If you are working in a Ruby multithreaded environment e.g., with Puma or Sidekiq , a broad database transaction scope is a recipe for introducing deadlocks. Deadlock is two more or database locks blocking each other and not able to continue execution. They usually start popping only with high enough load.

I’ve learned the hard way that code that worked seemingly correct for the last couple of months suddenly started locking. It was not possible to track a recent change to the codebase that introduced the problem.

Overusing ActiveRecord transactions must be avoided. Validations and integrity checks before the actual save should be used instead of relying on Rails to magically rollback the invalid state.

Detecting deadlocks in Rails apps

If your production is already down a or database is sluggish for no apparent reason, you might have deadlocks. Unless you perform long-running background queries, a healthy Rails app database should never lock for more than a couple of seconds at most.

To verify that you can use rails-pg-extras gem. It offers a simple API for displaying current exclusive locks:

RailsPGExtras.locks

Ruby on Rails Mistakes that could Kill Your Production Servers

RailsPGExtras gem displaying exclusive locks in hash format

You can write a simple monitoring script checking if locks are taking too long and should be looked into:

TRESHOLD_SECONDS = 3

long_locks = RailsPGExtras.locks(in_format: :hash).select do |lock|
  Time.parse(lock.fetch("age")).seconds_since_midnight > TRESHOLD_SECONDS
end

raise "Long running locks: #{long_locks}" if long_locks.present?

RailsPGLocks under the hood executes lightweight SQL queries . You can safely run those checks even a dozen times per minute (e.g., in a recurring Sidekiq job) without negatively affecting your database.

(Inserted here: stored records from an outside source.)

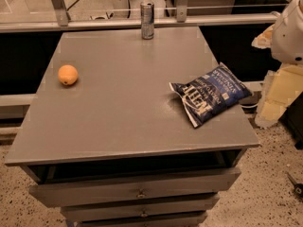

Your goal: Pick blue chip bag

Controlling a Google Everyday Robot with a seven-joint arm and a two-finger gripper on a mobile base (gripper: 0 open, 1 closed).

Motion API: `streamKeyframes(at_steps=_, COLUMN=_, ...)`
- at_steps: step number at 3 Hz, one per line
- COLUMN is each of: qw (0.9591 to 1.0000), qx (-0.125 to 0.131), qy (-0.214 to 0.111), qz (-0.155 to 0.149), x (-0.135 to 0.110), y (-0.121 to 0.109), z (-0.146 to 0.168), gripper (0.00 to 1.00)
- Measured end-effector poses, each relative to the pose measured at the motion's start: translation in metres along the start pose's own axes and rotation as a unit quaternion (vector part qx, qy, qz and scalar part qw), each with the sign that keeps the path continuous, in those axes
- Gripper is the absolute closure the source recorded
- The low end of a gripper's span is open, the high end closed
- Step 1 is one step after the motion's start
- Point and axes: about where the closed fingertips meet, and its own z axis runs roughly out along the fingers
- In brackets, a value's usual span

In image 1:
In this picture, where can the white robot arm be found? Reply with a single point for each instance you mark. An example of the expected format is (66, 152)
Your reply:
(287, 37)

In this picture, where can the blue potato chip bag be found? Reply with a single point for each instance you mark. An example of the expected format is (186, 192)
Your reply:
(210, 94)

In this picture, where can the grey drawer cabinet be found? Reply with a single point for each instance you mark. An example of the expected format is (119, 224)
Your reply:
(120, 118)

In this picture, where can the orange fruit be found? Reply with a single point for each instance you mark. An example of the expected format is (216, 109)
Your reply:
(68, 75)

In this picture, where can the silver blue drink can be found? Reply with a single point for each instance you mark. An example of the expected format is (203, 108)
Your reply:
(147, 19)

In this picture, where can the middle grey drawer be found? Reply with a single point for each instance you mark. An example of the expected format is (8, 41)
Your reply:
(141, 209)

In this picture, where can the grey drawer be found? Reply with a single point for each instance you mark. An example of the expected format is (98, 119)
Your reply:
(141, 209)
(190, 219)
(135, 188)

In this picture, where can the bottom grey drawer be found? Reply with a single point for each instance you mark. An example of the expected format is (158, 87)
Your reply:
(190, 219)

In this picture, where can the metal guard railing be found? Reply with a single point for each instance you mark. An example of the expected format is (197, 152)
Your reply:
(64, 15)

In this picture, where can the top grey drawer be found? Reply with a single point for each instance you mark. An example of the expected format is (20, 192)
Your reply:
(135, 188)

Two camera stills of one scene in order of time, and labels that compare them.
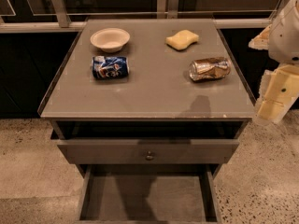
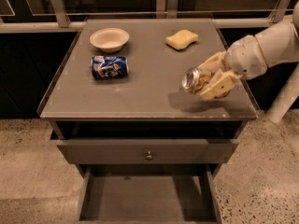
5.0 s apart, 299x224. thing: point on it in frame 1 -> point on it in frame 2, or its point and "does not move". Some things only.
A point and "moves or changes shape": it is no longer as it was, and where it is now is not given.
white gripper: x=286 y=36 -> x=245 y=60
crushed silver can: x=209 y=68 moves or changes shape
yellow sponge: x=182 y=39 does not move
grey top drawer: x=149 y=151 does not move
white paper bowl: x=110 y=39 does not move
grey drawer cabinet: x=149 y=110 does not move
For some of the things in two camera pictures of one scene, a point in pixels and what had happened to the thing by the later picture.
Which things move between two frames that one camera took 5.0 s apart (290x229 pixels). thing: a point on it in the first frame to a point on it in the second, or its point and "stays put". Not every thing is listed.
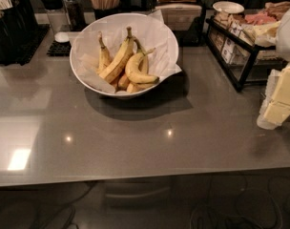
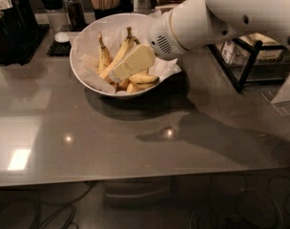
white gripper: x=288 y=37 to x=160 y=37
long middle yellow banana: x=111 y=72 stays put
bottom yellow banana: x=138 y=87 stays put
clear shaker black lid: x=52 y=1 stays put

Killing deadlocked database connection

You can cherry-pick a stuck transaction to cancel using its PID number by running the following SQL:

ActiveRecord::Base.connection.execute("SELECT pg_cancel_backend(#{pid})")

In case it does not work, you can be a bit more aggressive by killing the connection:

ActiveRecord::Base.connection.execute("SELECT pg_terminate_backend(#{pid})")

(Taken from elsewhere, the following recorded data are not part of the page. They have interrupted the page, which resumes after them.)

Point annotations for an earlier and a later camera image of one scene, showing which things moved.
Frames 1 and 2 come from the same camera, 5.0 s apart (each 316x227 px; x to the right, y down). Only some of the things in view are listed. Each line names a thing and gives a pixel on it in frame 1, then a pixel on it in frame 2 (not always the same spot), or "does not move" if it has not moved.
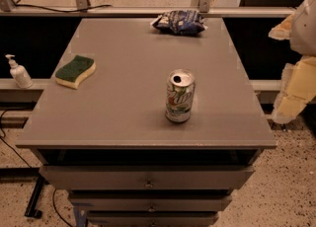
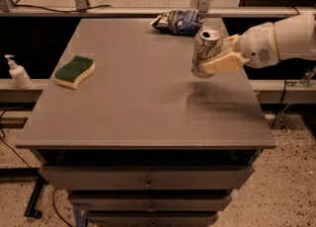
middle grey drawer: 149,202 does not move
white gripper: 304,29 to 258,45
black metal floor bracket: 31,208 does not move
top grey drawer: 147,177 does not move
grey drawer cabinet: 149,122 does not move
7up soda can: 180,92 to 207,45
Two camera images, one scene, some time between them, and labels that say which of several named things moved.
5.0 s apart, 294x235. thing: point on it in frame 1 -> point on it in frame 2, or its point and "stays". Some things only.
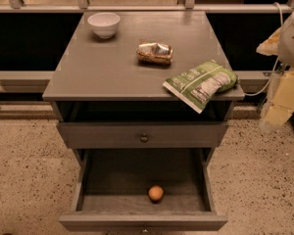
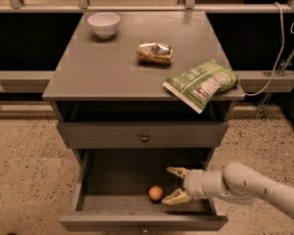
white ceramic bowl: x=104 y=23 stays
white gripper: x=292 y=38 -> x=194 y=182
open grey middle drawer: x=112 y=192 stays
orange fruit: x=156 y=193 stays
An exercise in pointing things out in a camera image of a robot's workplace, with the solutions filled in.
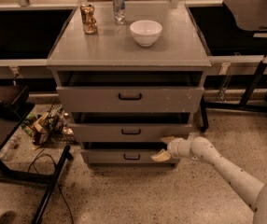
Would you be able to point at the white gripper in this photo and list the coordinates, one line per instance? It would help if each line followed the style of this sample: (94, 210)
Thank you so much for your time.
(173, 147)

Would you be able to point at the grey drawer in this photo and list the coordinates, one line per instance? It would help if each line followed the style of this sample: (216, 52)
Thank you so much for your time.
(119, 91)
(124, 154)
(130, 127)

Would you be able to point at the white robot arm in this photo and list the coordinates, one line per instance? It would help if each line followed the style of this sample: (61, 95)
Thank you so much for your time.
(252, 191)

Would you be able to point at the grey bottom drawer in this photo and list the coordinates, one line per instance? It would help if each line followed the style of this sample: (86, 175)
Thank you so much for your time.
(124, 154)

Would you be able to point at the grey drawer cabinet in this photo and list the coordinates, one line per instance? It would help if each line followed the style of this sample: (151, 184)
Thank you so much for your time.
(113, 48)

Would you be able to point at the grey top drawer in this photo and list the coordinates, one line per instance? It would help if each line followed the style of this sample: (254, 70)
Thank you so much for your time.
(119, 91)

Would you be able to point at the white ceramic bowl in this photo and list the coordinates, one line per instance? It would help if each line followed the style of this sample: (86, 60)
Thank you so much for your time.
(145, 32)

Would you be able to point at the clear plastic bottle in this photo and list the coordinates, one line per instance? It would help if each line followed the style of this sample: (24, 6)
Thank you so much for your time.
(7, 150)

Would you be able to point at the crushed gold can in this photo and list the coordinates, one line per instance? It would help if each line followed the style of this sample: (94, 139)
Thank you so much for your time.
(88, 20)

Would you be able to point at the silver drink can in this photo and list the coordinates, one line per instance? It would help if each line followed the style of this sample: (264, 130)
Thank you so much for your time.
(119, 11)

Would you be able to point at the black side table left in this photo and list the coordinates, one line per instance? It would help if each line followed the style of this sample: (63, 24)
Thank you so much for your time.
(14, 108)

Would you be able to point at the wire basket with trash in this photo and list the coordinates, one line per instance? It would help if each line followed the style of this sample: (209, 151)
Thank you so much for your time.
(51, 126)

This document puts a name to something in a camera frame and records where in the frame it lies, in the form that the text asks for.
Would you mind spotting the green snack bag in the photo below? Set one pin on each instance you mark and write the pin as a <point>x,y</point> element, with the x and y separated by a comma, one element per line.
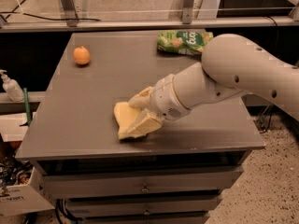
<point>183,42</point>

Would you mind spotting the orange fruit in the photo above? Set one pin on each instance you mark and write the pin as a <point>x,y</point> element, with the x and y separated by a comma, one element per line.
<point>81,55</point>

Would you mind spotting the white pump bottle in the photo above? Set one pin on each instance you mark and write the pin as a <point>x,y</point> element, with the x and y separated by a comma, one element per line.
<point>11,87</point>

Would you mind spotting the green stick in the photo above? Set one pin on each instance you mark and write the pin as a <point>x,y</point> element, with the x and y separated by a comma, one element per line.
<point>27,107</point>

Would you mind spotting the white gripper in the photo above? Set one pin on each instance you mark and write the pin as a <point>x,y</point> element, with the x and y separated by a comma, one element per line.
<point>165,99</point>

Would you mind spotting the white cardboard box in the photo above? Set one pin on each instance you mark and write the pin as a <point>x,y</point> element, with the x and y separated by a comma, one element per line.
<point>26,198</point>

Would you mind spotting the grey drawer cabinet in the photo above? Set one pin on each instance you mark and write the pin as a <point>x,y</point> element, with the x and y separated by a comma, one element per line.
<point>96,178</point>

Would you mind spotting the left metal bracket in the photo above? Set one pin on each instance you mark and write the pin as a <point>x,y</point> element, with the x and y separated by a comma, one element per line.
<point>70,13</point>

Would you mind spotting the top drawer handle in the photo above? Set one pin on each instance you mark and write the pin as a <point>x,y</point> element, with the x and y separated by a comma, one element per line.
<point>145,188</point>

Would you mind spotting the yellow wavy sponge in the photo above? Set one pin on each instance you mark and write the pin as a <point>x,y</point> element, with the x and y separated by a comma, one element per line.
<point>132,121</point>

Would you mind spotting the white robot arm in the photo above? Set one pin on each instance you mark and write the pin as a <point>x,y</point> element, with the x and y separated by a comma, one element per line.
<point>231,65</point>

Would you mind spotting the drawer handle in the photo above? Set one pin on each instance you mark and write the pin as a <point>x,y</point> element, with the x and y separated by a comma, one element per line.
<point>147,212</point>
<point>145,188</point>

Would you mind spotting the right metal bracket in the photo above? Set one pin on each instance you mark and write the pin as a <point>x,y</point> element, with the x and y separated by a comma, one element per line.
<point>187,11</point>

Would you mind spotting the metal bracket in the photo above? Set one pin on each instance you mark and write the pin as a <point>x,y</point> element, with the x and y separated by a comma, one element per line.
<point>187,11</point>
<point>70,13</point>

Alternatively, you can go for “turn it off and on again ” approach by killing all the active database connections and restarting the Ruby processes.

RailsPGExtras.kill_all

If your production system is in a bad enough state than even initializing the Rails console process is not possible than executing this snippet of raw SQL might do the trick:

SELECT pg_terminate_backend(pid) FROM pg_stat_activity
  WHERE pid <> pg_backend_pid()
  AND query <> '<insufficient privilege>'
  AND datname = current_database();

Kill all the active database connections using raw SQL

Console sandbox mode

Rails console offers a handy --sandbox flag that executes the whole process inside a database transaction and rolls back all the changes when it terminates. It might seem like a perfect idea to test things out on production with this flag on, e.g., before running a complex migration or when testing a new feature with a production dataset. Imagine we want to test out your activity reporting system after marking all the users as recently active:

User.update_all(last_active_at: Time.current)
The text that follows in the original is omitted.